• [Task objective]
Among the lines below, count those with "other". Give only the number.

• [Excerpted data]
[Start of section]
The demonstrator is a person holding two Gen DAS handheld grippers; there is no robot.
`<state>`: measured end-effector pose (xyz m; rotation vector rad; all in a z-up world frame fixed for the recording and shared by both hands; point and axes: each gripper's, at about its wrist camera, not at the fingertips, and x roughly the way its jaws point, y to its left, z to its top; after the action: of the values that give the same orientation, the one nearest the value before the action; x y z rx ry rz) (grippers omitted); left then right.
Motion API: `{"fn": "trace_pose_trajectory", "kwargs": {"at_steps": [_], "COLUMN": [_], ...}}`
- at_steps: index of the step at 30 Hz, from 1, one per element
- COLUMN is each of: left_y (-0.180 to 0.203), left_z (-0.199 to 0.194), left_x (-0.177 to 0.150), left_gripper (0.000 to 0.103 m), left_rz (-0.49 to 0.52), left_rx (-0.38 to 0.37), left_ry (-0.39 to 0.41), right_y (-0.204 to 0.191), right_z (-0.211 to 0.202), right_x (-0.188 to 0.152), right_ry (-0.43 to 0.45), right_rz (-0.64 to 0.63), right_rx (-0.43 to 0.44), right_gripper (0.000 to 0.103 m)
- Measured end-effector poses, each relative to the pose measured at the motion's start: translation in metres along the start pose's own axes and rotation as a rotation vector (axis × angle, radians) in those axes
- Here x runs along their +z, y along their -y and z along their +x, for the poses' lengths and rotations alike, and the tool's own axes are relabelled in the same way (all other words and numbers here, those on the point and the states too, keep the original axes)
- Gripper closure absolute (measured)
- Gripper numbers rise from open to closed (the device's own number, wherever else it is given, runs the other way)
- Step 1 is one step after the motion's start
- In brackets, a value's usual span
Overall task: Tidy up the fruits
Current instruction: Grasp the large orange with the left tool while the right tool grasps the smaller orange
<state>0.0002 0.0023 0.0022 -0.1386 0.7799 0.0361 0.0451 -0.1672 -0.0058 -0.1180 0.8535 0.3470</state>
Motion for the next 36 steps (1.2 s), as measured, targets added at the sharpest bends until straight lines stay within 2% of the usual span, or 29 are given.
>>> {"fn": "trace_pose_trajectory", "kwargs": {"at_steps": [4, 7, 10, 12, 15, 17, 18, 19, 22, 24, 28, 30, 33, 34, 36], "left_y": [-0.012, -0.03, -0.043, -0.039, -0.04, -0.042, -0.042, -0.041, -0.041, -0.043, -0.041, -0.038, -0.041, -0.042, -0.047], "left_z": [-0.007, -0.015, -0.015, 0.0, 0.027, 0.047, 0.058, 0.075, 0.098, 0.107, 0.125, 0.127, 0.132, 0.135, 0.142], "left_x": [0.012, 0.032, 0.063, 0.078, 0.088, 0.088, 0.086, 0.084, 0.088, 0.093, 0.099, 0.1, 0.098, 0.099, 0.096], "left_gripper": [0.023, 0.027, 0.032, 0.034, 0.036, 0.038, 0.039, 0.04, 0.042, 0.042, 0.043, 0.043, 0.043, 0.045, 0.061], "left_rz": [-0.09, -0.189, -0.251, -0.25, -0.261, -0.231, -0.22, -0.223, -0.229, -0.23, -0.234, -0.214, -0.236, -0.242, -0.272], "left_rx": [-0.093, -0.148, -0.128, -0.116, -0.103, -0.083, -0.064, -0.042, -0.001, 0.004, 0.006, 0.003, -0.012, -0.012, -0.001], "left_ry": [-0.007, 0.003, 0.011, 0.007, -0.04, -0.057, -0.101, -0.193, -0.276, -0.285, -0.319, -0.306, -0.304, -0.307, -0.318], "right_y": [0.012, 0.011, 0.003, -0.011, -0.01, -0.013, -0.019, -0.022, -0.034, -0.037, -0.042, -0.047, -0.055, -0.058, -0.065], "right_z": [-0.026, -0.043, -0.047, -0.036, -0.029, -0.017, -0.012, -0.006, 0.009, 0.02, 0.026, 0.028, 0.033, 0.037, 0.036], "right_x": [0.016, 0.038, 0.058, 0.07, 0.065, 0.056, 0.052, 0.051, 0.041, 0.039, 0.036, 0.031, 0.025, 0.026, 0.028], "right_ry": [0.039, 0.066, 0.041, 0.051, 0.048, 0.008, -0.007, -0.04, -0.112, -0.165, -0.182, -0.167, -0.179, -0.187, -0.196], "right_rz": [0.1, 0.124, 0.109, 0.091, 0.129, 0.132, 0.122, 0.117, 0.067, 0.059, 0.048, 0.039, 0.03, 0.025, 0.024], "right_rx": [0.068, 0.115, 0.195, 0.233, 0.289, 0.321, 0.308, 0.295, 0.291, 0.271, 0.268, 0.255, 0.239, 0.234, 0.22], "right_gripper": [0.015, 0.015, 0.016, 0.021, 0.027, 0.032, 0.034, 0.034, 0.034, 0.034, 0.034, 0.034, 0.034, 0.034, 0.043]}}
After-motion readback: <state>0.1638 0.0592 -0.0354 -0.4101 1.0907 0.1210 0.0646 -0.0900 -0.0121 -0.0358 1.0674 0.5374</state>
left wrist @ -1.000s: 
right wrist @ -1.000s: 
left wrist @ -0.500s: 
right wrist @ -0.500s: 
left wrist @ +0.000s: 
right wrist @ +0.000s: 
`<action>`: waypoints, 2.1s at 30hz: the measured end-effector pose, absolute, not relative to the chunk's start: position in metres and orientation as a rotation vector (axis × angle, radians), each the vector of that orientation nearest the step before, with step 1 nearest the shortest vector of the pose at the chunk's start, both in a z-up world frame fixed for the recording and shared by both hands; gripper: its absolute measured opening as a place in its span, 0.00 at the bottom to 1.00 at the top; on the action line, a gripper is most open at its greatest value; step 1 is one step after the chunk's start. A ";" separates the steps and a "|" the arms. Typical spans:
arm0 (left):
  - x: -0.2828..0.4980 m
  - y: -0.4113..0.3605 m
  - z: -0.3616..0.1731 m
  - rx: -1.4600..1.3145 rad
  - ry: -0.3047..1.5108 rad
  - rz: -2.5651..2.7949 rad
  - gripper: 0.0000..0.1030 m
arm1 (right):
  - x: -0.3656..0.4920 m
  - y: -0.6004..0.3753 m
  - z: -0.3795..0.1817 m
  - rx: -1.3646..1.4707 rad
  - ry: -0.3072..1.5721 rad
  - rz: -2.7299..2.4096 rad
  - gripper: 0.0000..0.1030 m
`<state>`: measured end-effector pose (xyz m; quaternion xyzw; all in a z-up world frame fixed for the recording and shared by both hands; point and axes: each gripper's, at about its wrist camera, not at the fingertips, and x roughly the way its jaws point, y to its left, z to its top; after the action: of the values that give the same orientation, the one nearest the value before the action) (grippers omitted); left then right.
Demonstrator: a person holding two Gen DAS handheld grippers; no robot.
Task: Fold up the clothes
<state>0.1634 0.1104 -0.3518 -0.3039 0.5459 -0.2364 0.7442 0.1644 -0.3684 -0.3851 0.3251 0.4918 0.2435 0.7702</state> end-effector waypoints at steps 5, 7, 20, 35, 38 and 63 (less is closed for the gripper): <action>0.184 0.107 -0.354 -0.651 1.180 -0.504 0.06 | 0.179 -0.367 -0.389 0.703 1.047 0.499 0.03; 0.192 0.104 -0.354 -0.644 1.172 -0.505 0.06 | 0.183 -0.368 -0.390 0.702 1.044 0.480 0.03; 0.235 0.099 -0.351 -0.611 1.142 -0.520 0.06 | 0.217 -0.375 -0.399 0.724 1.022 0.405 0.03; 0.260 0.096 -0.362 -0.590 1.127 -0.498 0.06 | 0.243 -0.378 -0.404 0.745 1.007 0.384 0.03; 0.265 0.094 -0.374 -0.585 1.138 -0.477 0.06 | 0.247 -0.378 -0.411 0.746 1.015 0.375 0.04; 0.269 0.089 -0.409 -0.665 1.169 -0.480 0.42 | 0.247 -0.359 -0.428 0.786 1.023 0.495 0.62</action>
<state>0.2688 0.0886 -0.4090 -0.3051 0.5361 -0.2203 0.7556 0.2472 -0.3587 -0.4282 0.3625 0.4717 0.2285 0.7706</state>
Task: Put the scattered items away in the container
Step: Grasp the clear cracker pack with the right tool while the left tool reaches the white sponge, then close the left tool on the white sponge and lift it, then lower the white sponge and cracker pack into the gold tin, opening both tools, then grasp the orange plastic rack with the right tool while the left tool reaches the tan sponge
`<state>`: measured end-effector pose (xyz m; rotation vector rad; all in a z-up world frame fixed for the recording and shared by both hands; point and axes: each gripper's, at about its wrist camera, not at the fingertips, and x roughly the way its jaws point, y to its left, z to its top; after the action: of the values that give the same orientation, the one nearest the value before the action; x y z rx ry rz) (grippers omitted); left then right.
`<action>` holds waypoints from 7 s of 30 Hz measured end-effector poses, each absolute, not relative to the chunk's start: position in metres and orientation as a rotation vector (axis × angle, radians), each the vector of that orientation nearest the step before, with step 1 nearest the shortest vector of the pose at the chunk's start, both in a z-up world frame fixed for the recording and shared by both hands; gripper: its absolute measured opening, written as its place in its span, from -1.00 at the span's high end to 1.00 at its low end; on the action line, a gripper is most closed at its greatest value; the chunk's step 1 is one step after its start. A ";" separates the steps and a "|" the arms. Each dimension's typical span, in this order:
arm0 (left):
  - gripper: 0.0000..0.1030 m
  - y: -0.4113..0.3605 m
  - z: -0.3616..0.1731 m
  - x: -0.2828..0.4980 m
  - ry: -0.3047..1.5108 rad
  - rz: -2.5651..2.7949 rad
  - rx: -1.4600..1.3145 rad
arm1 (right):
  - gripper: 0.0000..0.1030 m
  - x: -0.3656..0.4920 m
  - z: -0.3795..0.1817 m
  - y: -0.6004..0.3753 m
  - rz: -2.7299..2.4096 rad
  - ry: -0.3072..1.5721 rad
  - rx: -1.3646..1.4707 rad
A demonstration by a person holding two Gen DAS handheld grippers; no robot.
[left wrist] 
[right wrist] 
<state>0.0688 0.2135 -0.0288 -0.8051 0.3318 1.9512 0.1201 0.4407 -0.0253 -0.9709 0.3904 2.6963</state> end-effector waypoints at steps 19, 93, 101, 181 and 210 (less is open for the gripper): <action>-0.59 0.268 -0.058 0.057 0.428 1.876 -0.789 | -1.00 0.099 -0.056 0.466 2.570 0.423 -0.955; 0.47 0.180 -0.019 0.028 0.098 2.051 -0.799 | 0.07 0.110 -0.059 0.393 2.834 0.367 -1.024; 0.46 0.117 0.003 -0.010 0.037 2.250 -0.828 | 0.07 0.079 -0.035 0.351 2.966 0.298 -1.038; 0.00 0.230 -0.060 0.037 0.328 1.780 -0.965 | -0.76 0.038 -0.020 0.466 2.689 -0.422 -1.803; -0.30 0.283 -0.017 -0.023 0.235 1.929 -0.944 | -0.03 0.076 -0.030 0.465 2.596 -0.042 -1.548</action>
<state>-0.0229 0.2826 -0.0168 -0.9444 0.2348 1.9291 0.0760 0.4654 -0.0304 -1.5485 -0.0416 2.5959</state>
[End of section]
• [Task solution]
2